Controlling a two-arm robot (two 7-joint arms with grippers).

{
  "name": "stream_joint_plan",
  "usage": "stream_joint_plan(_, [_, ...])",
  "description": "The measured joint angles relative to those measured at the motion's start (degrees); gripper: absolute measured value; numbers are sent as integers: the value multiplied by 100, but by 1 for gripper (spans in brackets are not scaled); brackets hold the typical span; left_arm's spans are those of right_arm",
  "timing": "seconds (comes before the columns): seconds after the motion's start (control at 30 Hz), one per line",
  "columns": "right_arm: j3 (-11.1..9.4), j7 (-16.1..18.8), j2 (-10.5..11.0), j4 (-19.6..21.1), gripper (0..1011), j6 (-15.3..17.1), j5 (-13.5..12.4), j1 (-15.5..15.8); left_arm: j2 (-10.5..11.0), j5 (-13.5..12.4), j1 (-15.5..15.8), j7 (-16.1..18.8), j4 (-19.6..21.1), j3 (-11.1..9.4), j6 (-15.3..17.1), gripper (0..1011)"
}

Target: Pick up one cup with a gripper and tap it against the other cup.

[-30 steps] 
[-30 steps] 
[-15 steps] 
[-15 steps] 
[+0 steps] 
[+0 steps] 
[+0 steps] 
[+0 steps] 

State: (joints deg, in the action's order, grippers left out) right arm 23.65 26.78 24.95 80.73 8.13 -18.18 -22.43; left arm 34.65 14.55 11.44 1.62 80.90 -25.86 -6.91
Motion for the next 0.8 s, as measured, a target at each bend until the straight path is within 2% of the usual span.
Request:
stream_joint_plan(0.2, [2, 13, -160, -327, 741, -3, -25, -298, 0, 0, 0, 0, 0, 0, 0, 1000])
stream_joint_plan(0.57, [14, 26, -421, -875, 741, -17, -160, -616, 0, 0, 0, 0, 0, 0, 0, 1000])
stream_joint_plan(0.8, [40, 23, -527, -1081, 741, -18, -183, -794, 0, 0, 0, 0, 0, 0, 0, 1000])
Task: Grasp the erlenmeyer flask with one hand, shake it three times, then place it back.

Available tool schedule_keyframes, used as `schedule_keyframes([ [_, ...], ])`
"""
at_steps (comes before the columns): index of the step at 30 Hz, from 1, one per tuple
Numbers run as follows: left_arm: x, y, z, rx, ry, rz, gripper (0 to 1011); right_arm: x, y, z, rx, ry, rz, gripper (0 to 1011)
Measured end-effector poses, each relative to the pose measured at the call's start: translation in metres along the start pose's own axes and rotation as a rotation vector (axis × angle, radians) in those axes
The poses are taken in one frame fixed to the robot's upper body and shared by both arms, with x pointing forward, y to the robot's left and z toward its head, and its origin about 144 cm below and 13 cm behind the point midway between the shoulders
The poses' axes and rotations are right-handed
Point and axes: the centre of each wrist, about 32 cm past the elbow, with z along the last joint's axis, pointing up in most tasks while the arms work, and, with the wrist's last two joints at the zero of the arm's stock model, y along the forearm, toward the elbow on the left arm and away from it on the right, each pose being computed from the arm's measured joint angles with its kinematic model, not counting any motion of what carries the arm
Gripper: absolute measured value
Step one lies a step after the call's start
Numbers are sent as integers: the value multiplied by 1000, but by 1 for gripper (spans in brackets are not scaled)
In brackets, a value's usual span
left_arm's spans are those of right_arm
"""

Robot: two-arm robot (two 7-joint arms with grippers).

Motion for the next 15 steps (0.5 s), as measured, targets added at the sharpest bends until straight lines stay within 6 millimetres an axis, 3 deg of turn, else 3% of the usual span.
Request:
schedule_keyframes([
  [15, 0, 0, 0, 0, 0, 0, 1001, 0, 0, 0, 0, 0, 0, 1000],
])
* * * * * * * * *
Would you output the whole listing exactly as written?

▶ Exercise output
Controlling a two-arm robot (two 7-joint arms with grippers).

{
  "name": "stream_joint_plan",
  "usage": "stream_joint_plan(_, [_, ...])",
  "description": "The measured joint angles relative to those measured at the motion's start (degrees); gripper: absolute measured value; numbers are sent as integers: the value multiplied by 100, but by 1 for gripper (spans in brackets are not scaled); brackets hold the typical span; left_arm's spans are those of right_arm",
  "timing": "seconds (comes before the columns): seconds after the motion's start (control at 30 Hz), one per line",
  "columns": "right_arm: j3 (-11.1..9.4), j7 (-16.1..18.8), j2 (-10.5..11.0), j4 (-19.6..21.1), gripper (0..1011), j6 (-15.3..17.1), j5 (-13.5..12.4), j1 (-15.5..15.8); left_arm: j2 (-10.5..11.0), j5 (-13.5..12.4), j1 (-15.5..15.8), j7 (-16.1..18.8), j4 (-19.6..21.1), j3 (-11.1..9.4), j6 (-15.3..17.1), gripper (0..1011)"
}

Target: Pick up one cup with a gripper and tap it against the other cup.

[-30 steps] 
[-30 steps] 
[-15 steps] 
[-15 steps] 
[+0 steps] 
[+0 steps] 
[+0 steps] 
[+0 steps] 

State: (joints deg, in the action's order, grippers left out) right arm 23.65 26.78 24.95 80.73 8.13 -18.18 -22.43; left arm 34.65 14.55 11.44 1.62 80.90 -25.86 -6.91
Motion for the next 0.8 s, as measured, a target at each bend until the straight path is within 2% of the usual span.
Request:
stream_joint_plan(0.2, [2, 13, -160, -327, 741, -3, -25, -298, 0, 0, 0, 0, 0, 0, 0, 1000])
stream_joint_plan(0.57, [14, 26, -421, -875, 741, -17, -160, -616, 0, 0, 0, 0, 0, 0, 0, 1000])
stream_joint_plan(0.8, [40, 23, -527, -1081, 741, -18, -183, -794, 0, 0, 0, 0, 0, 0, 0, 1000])
Task: Grasp the erlenmeyer flask with one hand, shake it three times, then place it back.

Available tool schedule_keyframes, used as `schedule_keyframes([ [_, ...], ])`
"""
at_steps (comes before the columns): index of the step at 30 Hz, from 1, one per tuple
Numbers run as follows: left_arm: x, y, z, rx, ry, rz, gripper (0 to 1011); right_arm: x, y, z, rx, ry, rz, gripper (0 to 1011)
Measured end-effector poses, each relative to the pose measured at the call's start: translation in metres along the start pose's own axes and rotation as a rotation vector (axis × angle, radians) in those axes
The poses are taken in one frame fixed to the robot's upper body and shared by both arms, with x pointing forward, y to the robot's left and z toward its head, and its origin about 144 cm below and 13 cm behind the point midway between the shoulders
The poses' axes and rotations are right-handed
Point and axes: the centre of each wrist, about 32 cm past the elbow, with z along the last joint's axis, pointing up in most tasks while the arms work, and, with the wrist's last two joints at the zero of the arm's stock model, y along the forearm, toward the elbow on the left arm and away from it on the right, each pose being computed from the arm's measured joint angles with its kinematic model, not counting any motion of what carries the arm
Gripper: absolute measured value
Step one lies a step after the call's start
Numbers are sent as integers: the value multiplied by 1000, but by 1 for gripper (spans in brackets are not scaled)
In brackets, a value's usual span
left_arm's spans are those of right_arm
"""

Robot: two-arm robot (two 7-joint arms with grippers).

Motion for the next 15 steps (0.5 s), as measured, targets added at the sharpest bends until straight lines stay within 6 millimetres an axis, 3 deg of turn, else 3% of the usual span.
Request:
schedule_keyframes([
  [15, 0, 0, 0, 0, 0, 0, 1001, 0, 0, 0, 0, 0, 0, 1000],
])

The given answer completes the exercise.